- **What the exercise asks**:
Read through the listing, and wherever a line holds the word "trace", return it.

- **Provided records**:
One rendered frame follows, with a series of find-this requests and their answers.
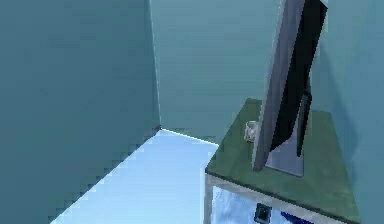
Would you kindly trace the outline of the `grey flat television set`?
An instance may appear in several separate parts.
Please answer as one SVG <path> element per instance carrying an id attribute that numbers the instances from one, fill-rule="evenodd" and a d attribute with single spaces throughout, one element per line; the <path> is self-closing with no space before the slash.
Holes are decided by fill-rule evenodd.
<path id="1" fill-rule="evenodd" d="M 252 169 L 302 177 L 312 103 L 310 70 L 327 13 L 322 0 L 282 0 L 256 128 Z"/>

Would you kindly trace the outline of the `green topped white cabinet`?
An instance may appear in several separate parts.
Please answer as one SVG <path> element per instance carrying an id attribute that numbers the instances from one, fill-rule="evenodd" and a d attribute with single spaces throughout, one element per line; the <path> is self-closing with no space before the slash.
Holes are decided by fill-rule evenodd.
<path id="1" fill-rule="evenodd" d="M 245 124 L 259 117 L 261 102 L 248 98 L 205 169 L 204 224 L 210 224 L 215 186 L 306 219 L 313 224 L 360 224 L 331 114 L 311 111 L 303 152 L 304 175 L 271 168 L 254 172 Z"/>

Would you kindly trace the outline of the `small pale glass cup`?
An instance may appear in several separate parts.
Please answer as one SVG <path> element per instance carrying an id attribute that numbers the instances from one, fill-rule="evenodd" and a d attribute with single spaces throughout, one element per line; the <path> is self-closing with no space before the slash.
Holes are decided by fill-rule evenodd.
<path id="1" fill-rule="evenodd" d="M 244 139 L 248 142 L 253 142 L 255 140 L 256 131 L 257 131 L 258 122 L 257 121 L 248 121 L 245 125 Z"/>

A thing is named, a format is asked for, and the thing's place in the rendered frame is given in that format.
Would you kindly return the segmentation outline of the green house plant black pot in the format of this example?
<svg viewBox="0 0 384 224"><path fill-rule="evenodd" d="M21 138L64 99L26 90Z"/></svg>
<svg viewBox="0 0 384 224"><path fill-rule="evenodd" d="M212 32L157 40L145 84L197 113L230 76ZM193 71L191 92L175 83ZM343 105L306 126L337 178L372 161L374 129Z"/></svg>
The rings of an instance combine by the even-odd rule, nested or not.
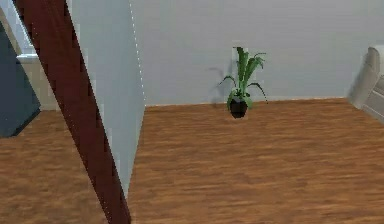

- **Task result**:
Would you kindly trace the outline of the `grey flat television set`?
Would you kindly trace the outline of the `green topped white cabinet`?
Would you kindly trace the outline of the `small pale glass cup`?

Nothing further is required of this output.